Please retype the material beneath this task exactly, starting with its first line and finishing with the line containing "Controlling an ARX".

# [DATA BELOW]
------------------------------------------------------------------------
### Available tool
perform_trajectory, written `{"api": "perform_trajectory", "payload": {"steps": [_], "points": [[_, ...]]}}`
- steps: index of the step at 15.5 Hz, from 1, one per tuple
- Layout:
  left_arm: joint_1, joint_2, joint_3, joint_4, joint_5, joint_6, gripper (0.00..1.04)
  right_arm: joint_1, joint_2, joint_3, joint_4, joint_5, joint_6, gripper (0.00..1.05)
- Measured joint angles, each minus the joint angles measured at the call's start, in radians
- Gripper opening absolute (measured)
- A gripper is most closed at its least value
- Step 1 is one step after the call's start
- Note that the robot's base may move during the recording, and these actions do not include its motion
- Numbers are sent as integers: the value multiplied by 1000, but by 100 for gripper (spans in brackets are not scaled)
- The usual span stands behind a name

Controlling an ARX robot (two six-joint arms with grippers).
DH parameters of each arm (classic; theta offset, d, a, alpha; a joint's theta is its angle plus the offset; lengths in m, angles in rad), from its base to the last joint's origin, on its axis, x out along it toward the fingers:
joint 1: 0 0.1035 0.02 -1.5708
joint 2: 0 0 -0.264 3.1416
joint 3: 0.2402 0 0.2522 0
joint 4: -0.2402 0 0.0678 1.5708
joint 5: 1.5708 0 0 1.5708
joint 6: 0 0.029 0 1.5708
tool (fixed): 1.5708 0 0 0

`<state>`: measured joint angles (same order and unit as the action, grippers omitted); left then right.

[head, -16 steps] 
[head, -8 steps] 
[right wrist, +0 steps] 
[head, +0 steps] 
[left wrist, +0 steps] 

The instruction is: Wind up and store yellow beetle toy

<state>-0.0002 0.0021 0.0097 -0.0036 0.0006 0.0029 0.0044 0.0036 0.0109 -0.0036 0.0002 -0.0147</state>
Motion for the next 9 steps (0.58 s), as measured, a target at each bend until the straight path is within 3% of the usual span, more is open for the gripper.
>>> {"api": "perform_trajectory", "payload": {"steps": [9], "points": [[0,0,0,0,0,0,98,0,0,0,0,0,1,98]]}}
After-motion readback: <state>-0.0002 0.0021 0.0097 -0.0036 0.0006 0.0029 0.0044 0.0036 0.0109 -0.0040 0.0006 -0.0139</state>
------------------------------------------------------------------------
# [ANSWER TO THE PROBLEM]
### Available tool
perform_trajectory, written `{"api": "perform_trajectory", "payload": {"steps": [_], "points": [[_, ...]]}}`
- steps: index of the step at 15.5 Hz, from 1, one per tuple
- Layout:
  left_arm: joint_1, joint_2, joint_3, joint_4, joint_5, joint_6, gripper (0.00..1.04)
  right_arm: joint_1, joint_2, joint_3, joint_4, joint_5, joint_6, gripper (0.00..1.05)
- Measured joint angles, each minus the joint angles measured at the call's start, in radians
- Gripper opening absolute (measured)
- A gripper is most closed at its least value
- Step 1 is one step after the call's start
- Note that the robot's base may move during the recording, and these actions do not include its motion
- Numbers are sent as integers: the value multiplied by 1000, but by 100 for gripper (spans in brackets are not scaled)
- The usual span stands behind a name

Controlling an ARX robot (two six-joint arms with grippers).

What the exercise required has been answered in full.